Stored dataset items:
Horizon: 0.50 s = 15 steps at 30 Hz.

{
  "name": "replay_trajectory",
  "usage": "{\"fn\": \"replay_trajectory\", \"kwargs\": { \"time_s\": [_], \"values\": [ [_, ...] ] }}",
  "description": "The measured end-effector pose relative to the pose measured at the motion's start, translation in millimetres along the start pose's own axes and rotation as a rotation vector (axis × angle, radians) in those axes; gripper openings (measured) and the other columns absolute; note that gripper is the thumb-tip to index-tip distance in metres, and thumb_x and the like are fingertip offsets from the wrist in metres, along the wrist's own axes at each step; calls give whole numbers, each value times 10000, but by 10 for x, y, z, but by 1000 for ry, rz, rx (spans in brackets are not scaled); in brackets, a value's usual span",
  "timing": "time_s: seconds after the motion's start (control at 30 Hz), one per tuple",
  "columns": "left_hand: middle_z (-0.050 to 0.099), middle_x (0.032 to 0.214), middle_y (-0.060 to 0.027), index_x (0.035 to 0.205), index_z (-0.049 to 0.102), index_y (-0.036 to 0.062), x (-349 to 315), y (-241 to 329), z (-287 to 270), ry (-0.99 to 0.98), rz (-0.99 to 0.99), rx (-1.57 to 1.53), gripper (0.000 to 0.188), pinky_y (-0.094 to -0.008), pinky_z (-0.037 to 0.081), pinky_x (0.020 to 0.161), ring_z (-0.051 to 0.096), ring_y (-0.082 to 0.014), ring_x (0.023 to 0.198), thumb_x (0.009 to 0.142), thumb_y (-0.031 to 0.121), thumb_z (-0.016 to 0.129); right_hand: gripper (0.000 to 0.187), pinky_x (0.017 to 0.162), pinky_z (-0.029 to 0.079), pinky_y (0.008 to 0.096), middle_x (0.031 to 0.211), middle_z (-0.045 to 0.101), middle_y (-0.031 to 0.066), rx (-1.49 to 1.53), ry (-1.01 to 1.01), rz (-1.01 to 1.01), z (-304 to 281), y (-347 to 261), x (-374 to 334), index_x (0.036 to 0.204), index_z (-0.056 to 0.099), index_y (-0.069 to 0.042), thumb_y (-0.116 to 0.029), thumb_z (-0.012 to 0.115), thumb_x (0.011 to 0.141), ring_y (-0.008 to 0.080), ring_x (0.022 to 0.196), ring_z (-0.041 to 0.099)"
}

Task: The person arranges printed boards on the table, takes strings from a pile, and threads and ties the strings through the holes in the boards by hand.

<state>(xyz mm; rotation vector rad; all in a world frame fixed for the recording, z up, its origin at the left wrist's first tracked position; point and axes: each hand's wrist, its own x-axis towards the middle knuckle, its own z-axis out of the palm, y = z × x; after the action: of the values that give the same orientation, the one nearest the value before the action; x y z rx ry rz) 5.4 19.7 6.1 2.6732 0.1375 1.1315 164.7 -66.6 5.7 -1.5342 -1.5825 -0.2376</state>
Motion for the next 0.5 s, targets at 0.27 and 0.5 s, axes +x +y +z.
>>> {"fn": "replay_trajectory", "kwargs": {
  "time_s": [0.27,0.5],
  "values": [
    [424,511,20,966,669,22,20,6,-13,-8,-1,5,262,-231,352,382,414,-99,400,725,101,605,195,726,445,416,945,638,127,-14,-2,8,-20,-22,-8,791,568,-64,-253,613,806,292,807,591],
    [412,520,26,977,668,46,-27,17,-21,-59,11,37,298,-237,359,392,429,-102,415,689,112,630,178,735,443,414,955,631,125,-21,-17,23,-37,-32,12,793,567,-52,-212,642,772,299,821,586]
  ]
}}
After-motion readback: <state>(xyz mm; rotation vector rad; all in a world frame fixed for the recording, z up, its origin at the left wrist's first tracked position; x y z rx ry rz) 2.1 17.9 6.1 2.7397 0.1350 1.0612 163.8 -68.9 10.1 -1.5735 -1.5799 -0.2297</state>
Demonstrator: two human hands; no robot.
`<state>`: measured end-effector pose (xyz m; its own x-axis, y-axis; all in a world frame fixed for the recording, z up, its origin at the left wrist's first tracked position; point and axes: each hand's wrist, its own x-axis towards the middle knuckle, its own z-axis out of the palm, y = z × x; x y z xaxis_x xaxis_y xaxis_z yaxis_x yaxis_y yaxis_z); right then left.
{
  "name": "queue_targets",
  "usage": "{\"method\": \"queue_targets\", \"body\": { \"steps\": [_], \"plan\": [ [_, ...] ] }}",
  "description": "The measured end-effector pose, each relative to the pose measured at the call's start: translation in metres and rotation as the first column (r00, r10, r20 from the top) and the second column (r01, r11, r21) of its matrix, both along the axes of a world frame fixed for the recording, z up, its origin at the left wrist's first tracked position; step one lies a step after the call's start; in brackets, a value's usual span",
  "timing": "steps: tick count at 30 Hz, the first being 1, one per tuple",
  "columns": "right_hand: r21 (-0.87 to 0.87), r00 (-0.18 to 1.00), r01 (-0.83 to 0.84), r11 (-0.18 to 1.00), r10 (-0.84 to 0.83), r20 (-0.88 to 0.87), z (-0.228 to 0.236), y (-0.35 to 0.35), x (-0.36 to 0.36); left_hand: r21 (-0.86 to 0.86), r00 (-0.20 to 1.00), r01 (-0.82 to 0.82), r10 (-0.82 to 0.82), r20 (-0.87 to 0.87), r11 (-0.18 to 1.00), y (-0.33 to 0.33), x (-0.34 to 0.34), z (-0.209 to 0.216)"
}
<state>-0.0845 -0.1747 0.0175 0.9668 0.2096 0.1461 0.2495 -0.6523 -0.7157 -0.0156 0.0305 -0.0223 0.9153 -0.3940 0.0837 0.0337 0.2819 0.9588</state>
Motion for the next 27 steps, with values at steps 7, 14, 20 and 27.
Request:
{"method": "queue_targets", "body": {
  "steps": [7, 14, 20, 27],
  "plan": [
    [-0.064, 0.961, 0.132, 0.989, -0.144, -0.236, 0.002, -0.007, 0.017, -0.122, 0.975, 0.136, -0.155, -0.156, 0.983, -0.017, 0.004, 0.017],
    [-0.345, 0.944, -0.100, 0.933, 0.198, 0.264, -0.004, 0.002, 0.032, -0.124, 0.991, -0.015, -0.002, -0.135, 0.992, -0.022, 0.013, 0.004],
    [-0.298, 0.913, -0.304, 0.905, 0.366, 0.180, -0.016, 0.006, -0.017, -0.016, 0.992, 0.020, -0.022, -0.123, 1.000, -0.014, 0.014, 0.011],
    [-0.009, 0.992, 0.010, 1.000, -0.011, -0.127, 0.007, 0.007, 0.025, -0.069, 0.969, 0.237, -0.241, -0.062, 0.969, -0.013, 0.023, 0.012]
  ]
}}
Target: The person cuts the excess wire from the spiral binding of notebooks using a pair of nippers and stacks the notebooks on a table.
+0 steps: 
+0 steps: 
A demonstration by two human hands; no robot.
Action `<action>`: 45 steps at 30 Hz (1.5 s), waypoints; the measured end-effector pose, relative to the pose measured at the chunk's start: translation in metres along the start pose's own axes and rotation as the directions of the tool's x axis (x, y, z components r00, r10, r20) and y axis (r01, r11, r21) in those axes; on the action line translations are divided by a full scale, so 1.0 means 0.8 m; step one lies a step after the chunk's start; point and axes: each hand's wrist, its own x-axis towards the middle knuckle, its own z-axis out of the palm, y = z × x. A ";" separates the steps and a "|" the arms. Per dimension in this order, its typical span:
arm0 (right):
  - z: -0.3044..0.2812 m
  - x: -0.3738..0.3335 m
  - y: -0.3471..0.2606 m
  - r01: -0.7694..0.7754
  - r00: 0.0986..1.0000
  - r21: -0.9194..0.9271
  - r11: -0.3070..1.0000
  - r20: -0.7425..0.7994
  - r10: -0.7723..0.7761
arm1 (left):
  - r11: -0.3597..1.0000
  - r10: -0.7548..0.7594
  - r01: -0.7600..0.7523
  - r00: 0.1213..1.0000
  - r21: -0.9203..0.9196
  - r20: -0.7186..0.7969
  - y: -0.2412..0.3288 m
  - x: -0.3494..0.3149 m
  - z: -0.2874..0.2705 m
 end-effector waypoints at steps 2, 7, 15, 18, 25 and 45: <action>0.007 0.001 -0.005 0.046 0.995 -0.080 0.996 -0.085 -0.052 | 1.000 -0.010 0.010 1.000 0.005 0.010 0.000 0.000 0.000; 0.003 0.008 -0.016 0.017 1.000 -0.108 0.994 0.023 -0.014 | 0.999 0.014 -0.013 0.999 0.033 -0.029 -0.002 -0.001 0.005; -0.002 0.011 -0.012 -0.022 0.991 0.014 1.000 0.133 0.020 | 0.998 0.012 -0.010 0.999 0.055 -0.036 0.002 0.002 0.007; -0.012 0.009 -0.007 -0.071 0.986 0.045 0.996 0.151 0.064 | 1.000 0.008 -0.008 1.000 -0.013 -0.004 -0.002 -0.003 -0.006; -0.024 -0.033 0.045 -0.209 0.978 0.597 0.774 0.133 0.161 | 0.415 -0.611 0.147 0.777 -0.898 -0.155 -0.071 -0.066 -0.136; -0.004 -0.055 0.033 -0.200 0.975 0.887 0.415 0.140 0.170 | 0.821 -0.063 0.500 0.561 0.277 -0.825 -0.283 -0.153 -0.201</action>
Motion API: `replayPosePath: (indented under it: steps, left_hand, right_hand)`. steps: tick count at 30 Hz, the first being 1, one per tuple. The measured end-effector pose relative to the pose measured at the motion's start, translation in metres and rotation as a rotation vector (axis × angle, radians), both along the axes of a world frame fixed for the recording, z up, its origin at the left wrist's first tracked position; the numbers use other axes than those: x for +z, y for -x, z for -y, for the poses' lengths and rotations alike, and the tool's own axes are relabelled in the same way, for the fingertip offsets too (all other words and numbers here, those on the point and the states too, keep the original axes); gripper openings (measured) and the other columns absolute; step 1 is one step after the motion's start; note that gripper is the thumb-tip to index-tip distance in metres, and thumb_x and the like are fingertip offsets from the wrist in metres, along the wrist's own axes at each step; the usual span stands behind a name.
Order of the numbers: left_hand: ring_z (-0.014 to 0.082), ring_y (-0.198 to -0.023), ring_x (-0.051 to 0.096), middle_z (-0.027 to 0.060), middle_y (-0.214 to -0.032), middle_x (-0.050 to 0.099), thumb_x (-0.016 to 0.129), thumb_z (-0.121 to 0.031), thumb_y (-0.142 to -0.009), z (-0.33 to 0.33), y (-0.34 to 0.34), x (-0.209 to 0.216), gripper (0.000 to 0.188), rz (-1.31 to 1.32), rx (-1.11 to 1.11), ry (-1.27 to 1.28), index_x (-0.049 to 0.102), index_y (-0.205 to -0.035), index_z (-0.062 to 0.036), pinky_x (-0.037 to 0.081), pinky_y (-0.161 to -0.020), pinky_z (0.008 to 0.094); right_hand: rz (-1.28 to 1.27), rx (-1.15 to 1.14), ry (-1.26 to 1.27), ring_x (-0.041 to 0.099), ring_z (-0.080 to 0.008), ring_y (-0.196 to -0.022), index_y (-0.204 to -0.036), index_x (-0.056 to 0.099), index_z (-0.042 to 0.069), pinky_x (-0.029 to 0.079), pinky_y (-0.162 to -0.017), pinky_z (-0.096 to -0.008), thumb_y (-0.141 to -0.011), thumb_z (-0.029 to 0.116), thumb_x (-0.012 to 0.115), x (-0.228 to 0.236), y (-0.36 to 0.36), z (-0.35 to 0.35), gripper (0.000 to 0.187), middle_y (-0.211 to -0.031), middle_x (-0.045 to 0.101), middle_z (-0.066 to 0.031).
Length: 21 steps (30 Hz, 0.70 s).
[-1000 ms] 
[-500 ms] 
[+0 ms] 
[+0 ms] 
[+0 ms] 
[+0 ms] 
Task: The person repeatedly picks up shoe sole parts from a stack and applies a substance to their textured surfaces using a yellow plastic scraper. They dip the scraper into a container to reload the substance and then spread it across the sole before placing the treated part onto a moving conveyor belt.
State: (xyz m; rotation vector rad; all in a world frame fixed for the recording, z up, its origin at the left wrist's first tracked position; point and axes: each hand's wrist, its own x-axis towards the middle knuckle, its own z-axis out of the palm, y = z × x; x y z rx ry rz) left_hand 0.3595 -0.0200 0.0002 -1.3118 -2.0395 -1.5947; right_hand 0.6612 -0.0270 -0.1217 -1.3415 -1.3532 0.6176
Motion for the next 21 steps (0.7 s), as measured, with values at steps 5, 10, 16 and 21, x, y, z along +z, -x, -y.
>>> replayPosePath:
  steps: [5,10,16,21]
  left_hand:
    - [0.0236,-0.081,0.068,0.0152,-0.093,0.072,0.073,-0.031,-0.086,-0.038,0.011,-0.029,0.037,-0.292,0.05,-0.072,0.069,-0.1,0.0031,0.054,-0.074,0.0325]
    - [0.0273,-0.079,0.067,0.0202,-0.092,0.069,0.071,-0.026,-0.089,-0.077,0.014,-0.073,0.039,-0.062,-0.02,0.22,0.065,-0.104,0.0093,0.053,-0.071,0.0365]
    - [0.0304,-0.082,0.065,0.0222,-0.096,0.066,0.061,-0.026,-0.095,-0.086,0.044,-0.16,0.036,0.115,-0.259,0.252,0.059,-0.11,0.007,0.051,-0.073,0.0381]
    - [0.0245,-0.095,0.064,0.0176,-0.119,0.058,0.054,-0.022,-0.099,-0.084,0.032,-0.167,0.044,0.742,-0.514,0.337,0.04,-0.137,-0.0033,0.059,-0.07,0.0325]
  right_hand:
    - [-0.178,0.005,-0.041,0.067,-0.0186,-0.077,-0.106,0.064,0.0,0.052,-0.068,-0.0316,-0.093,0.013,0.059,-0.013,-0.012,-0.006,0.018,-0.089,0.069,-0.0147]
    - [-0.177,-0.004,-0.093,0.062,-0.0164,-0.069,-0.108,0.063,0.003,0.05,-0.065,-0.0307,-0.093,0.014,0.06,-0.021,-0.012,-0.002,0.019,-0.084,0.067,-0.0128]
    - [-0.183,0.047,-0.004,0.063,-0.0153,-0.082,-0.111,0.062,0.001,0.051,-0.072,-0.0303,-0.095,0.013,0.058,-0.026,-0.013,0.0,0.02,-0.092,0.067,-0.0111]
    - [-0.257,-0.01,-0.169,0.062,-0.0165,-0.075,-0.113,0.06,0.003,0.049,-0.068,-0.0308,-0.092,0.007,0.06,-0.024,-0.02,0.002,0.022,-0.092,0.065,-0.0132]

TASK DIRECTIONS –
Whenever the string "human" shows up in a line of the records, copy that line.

RESULT –
Demonstrator: two human hands; no robot.
A demonstration by two human hands; no robot.

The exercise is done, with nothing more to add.